Mikasuki, Hitchiti-Mikasuki, or Hitchiti is a language or a pair of dialects or closely related languages that belong to the Muskogean languages family. As of 2014, Mikasuki was spoken by around 290 people in southern Florida. Along with the Cow Creek Seminole dialect of Muscogee, it is also known as Seminole. It is spoken by members of the Miccosukee tribe and of the Seminole Tribe of Florida. The extinct Hitchiti was a mutually intelligible dialect of or the ancestor of Mikasuki.

== Hitchiti dialect ==
Hitchiti was one of the many Muskogean languages spoken by peoples of what is now the southeastern United States, and is considered by many scholars to be the ancestor of the Mikasuki language. It was spoken in Georgia and eastern Alabama in the early historic period, with speakers moving into Florida during the 18th and 19th centuries. Hitchiti was the language of tribal towns such as Hitchiti, Chiaha, Oconee, Okmulgee, Sawokli, and Apalachicola and possibly the older polity of Ocute. Based on the number of place names that have been derived from the language, scholars believe it could have spread over a much larger area than Georgia and Florida during colonial times.
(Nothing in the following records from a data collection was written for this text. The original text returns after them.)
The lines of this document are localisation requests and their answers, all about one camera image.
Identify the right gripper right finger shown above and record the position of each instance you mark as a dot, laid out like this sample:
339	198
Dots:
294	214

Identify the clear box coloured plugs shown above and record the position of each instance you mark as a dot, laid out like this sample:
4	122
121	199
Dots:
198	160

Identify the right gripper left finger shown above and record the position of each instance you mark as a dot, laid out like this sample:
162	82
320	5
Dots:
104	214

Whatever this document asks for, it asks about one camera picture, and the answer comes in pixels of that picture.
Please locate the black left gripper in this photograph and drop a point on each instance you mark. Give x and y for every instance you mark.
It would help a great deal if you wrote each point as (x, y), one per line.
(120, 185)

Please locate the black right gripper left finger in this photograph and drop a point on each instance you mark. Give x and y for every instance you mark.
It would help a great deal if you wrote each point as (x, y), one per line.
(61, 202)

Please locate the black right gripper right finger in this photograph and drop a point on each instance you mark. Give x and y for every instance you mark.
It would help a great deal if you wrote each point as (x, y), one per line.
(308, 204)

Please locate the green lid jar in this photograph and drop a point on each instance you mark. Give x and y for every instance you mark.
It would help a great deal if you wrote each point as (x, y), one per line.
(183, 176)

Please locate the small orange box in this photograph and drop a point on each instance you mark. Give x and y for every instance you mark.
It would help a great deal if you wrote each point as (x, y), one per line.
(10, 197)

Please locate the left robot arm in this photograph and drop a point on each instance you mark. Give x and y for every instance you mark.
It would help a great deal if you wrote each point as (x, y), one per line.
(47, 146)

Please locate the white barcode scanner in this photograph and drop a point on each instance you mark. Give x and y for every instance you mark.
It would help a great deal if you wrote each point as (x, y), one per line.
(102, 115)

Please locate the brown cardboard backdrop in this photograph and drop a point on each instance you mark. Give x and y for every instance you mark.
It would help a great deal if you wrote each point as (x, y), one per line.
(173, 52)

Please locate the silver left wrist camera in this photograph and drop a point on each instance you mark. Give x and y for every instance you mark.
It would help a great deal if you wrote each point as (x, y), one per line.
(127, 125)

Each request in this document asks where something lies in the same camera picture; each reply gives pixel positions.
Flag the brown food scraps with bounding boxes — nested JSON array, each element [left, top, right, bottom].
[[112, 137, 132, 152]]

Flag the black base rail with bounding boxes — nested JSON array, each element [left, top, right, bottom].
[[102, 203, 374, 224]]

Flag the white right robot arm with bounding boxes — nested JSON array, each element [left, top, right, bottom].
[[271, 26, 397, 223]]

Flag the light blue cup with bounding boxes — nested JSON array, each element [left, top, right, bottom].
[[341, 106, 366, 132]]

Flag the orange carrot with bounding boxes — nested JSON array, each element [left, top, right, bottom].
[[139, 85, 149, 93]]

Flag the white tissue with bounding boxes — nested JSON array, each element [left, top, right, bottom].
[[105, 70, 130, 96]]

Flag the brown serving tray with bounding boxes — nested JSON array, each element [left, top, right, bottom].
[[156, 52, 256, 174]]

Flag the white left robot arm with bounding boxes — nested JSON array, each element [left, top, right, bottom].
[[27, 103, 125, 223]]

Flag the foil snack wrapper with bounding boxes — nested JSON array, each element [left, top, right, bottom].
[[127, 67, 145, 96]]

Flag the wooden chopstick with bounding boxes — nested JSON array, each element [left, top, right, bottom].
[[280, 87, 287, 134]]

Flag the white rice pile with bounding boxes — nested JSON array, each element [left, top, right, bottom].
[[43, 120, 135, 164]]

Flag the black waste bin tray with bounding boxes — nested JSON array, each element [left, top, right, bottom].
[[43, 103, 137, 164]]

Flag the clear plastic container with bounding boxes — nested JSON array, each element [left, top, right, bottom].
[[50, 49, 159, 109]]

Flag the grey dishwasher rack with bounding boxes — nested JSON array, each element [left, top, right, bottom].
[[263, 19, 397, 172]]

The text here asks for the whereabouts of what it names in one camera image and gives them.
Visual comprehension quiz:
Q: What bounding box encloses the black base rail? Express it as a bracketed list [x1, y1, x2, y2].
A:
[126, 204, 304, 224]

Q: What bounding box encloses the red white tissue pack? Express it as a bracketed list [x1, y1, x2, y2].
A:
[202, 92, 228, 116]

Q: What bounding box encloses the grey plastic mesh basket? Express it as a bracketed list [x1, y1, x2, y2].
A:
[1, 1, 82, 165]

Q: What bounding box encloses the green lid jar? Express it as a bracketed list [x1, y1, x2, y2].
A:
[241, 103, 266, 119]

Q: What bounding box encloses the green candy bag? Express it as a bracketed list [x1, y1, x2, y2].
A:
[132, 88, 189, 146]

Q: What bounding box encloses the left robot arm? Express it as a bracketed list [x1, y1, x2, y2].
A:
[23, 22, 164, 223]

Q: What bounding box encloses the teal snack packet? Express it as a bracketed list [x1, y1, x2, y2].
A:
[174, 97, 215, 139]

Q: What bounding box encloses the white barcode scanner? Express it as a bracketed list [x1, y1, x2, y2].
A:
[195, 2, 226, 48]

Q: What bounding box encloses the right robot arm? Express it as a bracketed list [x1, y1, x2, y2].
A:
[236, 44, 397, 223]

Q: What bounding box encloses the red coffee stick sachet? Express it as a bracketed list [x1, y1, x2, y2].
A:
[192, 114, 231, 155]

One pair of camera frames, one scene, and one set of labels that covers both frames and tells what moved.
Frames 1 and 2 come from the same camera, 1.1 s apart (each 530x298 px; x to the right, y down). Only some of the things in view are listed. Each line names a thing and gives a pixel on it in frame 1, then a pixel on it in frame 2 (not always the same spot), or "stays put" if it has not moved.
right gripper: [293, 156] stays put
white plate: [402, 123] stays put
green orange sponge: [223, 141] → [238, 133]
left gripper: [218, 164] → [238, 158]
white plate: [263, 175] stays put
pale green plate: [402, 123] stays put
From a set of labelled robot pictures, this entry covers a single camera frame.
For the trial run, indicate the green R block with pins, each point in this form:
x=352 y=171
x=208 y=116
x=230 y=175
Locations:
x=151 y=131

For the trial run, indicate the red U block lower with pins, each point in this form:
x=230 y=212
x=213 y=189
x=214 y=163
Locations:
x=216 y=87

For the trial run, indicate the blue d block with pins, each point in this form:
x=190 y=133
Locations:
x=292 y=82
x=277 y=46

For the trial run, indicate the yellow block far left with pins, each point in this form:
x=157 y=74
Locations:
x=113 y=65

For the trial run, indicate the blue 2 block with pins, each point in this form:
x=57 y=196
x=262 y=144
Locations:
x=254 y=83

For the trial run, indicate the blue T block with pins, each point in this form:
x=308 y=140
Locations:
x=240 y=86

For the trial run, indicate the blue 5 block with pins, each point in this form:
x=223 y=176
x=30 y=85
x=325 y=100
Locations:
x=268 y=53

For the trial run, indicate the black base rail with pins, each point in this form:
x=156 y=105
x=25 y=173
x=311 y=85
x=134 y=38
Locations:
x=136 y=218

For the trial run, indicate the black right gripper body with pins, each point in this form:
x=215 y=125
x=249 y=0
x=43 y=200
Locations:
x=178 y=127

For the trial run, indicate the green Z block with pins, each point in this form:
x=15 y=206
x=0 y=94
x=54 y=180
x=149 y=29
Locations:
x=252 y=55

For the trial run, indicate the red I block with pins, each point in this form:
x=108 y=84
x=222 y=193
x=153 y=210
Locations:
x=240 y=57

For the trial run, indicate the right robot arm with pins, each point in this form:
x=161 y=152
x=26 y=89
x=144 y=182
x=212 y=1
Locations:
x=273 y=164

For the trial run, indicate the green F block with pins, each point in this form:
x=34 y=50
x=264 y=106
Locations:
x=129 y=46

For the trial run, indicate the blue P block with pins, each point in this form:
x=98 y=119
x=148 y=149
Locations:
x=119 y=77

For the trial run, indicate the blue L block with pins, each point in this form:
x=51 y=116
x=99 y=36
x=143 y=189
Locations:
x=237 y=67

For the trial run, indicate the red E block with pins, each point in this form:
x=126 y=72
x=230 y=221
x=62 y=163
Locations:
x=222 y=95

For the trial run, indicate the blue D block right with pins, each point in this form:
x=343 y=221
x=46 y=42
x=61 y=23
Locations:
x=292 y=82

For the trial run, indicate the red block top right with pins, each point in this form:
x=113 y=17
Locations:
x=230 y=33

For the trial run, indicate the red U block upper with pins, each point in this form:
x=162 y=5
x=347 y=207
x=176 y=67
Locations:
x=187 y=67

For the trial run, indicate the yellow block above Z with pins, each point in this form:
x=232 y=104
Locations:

It was part of the Muskogean language family; it is often considered a dialect of the Mikasuki language with which it was mutually intelligible. The Hitchiti and the Mikasuki tribes were both part of the Creek confederacy. The Mikasuki language was historically one of the major languages of the Seminole people, who developed as a new ethnic group in Florida. It is still spoken by many Seminole and Miccosukee in Florida, but it has become extinct among the Oklahoma Seminole.

Like Muscogee, Hitchiti had an ancient "female" dialect. The dialect was still remembered and sometimes spoken by the older people, and it used to be the language of the males as well. Their language with the "female" dialect was also known as the 'ancient language'.
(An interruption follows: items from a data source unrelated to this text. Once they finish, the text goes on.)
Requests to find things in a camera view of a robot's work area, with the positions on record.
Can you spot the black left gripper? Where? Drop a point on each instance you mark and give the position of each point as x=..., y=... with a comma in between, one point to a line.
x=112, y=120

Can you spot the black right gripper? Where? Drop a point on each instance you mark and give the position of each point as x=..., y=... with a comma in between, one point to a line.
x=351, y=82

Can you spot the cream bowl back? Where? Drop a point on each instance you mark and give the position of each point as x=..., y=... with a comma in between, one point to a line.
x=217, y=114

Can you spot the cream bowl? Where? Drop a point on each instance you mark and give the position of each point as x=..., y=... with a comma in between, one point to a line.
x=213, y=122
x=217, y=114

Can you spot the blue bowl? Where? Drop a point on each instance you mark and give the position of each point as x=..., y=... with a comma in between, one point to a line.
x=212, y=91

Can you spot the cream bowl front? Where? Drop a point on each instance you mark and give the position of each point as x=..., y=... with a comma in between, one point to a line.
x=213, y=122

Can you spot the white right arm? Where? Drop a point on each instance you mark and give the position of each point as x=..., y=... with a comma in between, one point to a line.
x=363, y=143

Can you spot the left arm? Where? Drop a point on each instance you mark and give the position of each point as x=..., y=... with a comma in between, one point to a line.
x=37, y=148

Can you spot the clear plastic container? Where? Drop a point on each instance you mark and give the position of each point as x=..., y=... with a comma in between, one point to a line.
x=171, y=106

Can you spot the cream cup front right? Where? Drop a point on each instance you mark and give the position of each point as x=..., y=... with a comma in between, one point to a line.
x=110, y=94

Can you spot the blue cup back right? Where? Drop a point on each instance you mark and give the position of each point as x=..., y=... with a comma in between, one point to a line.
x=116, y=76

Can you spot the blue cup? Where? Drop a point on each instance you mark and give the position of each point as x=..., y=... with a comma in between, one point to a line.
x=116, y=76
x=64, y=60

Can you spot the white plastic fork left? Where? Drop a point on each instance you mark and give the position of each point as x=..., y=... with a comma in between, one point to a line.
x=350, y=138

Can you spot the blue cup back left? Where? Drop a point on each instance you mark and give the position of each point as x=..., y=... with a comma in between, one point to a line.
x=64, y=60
The language appears to have been used beyond the territorial limits of the tribe: it was spoken in Native American villages on the Chattahoochee River, such as Chiaha (Chehaw), Chiahudshi, Hitchiti, Oconee, Sawokli, Sawokliudshi, and Apalachicola, and in those on the Flint River, and also by the Miccosukee tribe of Florida. Traceable by local names in Hitchiti, the language was used by peoples over considerable portions of Georgia and Florida.

Scholars believe that the Yamasee also spoke Hitchiti, but the evidence is not conclusive. Other evidence points toward their speaking a different language, perhaps one related to Guale.
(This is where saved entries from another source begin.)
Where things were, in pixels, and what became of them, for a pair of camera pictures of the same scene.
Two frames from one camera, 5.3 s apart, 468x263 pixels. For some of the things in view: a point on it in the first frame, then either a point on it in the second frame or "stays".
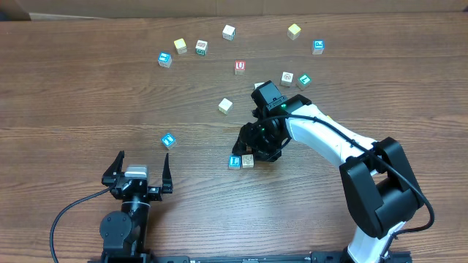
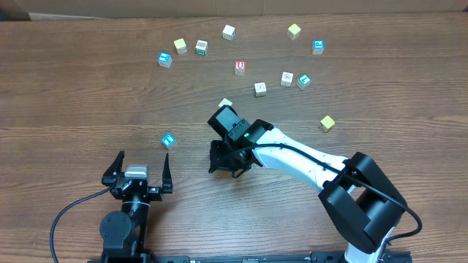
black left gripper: [156, 193] stays
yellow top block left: [180, 46] stays
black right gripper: [247, 139] to [219, 162]
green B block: [201, 47] stays
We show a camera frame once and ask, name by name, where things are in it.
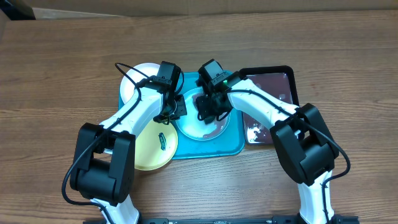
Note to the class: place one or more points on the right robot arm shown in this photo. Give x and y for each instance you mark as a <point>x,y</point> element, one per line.
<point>304,145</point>

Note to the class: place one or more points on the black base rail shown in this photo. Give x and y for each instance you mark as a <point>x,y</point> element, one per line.
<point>280,219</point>

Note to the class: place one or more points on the light blue plate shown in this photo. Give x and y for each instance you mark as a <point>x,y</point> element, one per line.
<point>195,129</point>

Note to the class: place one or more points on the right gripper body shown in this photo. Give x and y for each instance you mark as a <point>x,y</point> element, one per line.
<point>211,109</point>

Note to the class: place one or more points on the white plate with stain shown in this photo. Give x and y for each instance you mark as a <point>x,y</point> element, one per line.
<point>126,89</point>

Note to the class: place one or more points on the yellow plate with stain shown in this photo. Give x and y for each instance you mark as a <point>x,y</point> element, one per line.
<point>155,146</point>

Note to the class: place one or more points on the dark object top left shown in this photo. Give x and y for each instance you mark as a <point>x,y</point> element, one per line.
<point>17,10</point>

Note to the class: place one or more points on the black water tray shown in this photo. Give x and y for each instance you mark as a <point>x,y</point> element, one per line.
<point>277,81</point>

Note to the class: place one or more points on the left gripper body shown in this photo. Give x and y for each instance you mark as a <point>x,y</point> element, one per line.
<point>178,108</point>

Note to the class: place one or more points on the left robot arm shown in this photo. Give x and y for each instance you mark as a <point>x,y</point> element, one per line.
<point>103,164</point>

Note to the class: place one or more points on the teal plastic serving tray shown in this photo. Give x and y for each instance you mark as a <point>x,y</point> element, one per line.
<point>229,143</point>

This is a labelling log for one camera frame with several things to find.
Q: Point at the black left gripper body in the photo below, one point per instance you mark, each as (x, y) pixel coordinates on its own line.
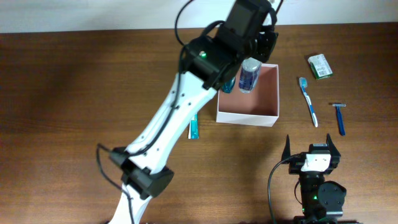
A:
(264, 45)

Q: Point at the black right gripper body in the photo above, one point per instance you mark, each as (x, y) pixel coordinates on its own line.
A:
(297, 163)

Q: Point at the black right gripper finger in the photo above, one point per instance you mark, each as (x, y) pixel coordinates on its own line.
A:
(286, 154)
(332, 148)

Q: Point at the purple spray bottle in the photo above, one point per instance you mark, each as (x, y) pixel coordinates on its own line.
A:
(250, 70)

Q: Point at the pink cardboard box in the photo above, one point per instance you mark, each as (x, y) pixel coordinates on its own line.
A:
(260, 107)

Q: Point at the teal mouthwash bottle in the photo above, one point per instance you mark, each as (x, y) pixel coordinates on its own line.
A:
(228, 86)

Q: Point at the green white soap box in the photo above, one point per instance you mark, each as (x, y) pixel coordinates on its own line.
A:
(320, 67)

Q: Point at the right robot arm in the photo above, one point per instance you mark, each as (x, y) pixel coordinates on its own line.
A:
(322, 201)

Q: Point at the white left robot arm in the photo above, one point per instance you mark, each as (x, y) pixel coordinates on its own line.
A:
(205, 64)

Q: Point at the blue disposable razor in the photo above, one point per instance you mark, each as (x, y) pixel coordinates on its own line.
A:
(339, 117)

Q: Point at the blue white toothbrush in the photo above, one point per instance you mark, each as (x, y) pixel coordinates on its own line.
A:
(303, 84)

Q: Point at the teal white toothpaste tube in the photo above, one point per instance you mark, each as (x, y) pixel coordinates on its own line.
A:
(193, 128)

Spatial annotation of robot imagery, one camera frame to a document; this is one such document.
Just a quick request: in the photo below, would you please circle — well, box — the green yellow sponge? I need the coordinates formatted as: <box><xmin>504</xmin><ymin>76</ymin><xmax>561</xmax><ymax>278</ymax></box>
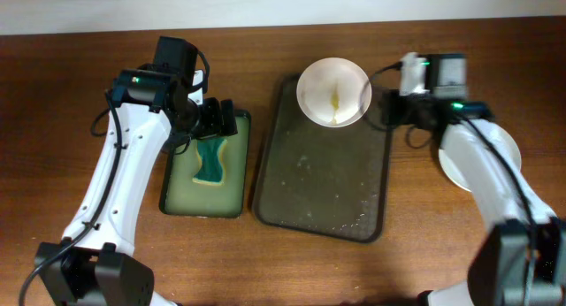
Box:
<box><xmin>192</xmin><ymin>137</ymin><xmax>227</xmax><ymax>186</ymax></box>

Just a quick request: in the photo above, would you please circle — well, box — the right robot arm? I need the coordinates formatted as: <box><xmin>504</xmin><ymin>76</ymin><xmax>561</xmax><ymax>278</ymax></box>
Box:
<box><xmin>385</xmin><ymin>52</ymin><xmax>565</xmax><ymax>306</ymax></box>

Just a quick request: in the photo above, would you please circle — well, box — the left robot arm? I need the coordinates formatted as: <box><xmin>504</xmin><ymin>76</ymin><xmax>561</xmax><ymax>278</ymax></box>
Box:
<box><xmin>30</xmin><ymin>36</ymin><xmax>237</xmax><ymax>305</ymax></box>

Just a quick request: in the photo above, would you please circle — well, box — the green soapy water tray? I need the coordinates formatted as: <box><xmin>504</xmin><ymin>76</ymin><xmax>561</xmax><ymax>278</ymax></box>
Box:
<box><xmin>159</xmin><ymin>110</ymin><xmax>251</xmax><ymax>218</ymax></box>

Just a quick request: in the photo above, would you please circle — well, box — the pink-rimmed dirty plate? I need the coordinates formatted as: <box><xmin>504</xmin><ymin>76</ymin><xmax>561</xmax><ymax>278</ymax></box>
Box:
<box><xmin>296</xmin><ymin>57</ymin><xmax>372</xmax><ymax>128</ymax></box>

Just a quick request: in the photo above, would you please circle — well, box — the dark brown serving tray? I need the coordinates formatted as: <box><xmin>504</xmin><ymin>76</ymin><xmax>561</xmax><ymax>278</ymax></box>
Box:
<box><xmin>253</xmin><ymin>74</ymin><xmax>393</xmax><ymax>243</ymax></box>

Some sources list Hitchiti as an extant language in the 1990s.

== History ==
The Seminole and Miccosukee were made up of descendants of members of the Muscogee Confederacy, who had migrated to Florida under pressure from European-American encroachment. The Seminole formed by a process of ethnogenesis in the 18th century. American settlers began to enter Florida and came into conflict with the Seminole. The Seminole Wars of the 19th century greatly depleted the numbers of these tribes, especially the Second Seminole War. The United States forcibly removed many Seminole to Indian Territory (now Oklahoma). The Seminole and Miccosukee had gradually moved into the center of Florida and the Everglades, from where they resisted defeat even in the Third Seminole War. The US gave up efforts against them.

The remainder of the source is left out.